The wording used in aligned regeneration states that being wounded by an aligned weapon. For example, the pit fiend's regeneration:

A pit fiend takes normal damage from good-aligned silvered weapons, and from spells or effects with the good descriptor.

Or the solar's:

A solar takes normal damage from epic evil-aligned weapons, and from spells or effects with the evil descriptor.

It had always been my understanding that if a creature had an alignment subtype, that meant that their weapons were aligned. However, looking into the rules on alignment subtypes, this appears to be wrong. Alignment subtypes have a very specific allowance:

A creature with the good subtype overcomes damage reduction as if its natural weapons and any weapons it wields were good-aligned (see Damage Reduction, above).
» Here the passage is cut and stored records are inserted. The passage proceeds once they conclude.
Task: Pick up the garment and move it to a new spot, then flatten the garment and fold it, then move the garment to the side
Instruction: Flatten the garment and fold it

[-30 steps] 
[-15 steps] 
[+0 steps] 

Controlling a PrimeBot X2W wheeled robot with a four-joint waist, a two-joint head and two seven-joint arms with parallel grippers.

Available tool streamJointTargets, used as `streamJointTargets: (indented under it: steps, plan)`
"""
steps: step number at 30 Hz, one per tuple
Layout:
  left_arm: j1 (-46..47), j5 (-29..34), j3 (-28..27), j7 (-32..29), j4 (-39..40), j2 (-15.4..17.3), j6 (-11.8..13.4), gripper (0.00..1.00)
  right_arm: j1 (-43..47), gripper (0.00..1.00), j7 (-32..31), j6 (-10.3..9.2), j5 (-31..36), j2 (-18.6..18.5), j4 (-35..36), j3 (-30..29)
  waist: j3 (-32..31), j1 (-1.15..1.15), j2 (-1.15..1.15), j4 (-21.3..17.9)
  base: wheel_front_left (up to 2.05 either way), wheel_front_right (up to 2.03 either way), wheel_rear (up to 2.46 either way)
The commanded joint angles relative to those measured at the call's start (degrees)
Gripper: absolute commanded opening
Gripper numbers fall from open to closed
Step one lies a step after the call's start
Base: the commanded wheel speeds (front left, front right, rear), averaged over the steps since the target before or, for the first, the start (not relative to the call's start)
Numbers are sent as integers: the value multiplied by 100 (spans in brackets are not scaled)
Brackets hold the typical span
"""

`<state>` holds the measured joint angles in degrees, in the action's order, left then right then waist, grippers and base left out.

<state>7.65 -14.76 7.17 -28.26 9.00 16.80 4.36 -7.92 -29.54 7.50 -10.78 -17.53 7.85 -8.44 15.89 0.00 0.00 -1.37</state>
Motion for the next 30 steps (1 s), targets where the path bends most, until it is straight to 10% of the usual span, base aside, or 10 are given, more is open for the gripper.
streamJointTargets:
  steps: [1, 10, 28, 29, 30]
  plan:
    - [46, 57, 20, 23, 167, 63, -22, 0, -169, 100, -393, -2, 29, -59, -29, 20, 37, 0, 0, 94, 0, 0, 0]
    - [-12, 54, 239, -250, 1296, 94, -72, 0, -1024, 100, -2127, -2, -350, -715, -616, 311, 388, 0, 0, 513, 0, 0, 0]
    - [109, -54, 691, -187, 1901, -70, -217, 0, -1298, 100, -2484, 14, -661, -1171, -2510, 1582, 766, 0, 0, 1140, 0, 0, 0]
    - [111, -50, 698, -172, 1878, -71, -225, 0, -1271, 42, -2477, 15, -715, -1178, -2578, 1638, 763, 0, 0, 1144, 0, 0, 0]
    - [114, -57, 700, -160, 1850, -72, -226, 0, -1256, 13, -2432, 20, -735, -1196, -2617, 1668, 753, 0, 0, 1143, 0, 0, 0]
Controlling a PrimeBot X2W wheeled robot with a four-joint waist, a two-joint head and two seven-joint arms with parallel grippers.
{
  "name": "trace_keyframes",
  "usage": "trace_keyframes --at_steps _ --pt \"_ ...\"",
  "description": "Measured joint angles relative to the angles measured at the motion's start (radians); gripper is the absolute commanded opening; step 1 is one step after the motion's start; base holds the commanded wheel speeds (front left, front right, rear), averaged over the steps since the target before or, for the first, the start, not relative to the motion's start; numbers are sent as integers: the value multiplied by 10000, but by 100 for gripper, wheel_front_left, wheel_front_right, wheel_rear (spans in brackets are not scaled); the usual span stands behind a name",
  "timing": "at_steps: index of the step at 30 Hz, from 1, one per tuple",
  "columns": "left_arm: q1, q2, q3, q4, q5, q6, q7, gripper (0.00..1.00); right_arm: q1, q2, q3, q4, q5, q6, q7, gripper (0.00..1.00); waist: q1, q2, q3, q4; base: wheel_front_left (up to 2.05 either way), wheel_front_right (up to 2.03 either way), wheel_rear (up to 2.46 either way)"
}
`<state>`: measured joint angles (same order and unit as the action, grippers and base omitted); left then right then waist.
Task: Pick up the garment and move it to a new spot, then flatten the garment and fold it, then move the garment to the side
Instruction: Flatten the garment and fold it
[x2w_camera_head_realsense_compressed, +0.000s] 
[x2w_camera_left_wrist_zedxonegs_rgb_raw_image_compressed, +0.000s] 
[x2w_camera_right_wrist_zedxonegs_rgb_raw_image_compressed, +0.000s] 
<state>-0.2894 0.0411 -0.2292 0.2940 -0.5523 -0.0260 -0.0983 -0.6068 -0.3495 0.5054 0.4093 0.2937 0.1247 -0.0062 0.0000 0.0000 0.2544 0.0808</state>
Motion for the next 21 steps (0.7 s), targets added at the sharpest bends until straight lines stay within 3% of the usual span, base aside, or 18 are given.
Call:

In contrast, with the aligned weapon enhancements (holy, unholy), and in the align weapon spell, the wording is broader and includes damage reduction as something it bypasses as a result of being aligned:

A holy weapon is imbued with holy power. This power makes the weapon good-aligned and thus bypasses the corresponding damage reduction.

and

Align weapon makes a weapon good, evil, lawful, or chaotic, as you choose. A weapon that is aligned can bypass the damage reduction of certain creatures.

This feels like it could A) be an oversight (not unlikely, given this is early wording from 3.0 that carried into 3.5), or B), be an intentional choice to make bypassing of regeneration something you need specialized magic to do, rather than something monsters can do against other monsters.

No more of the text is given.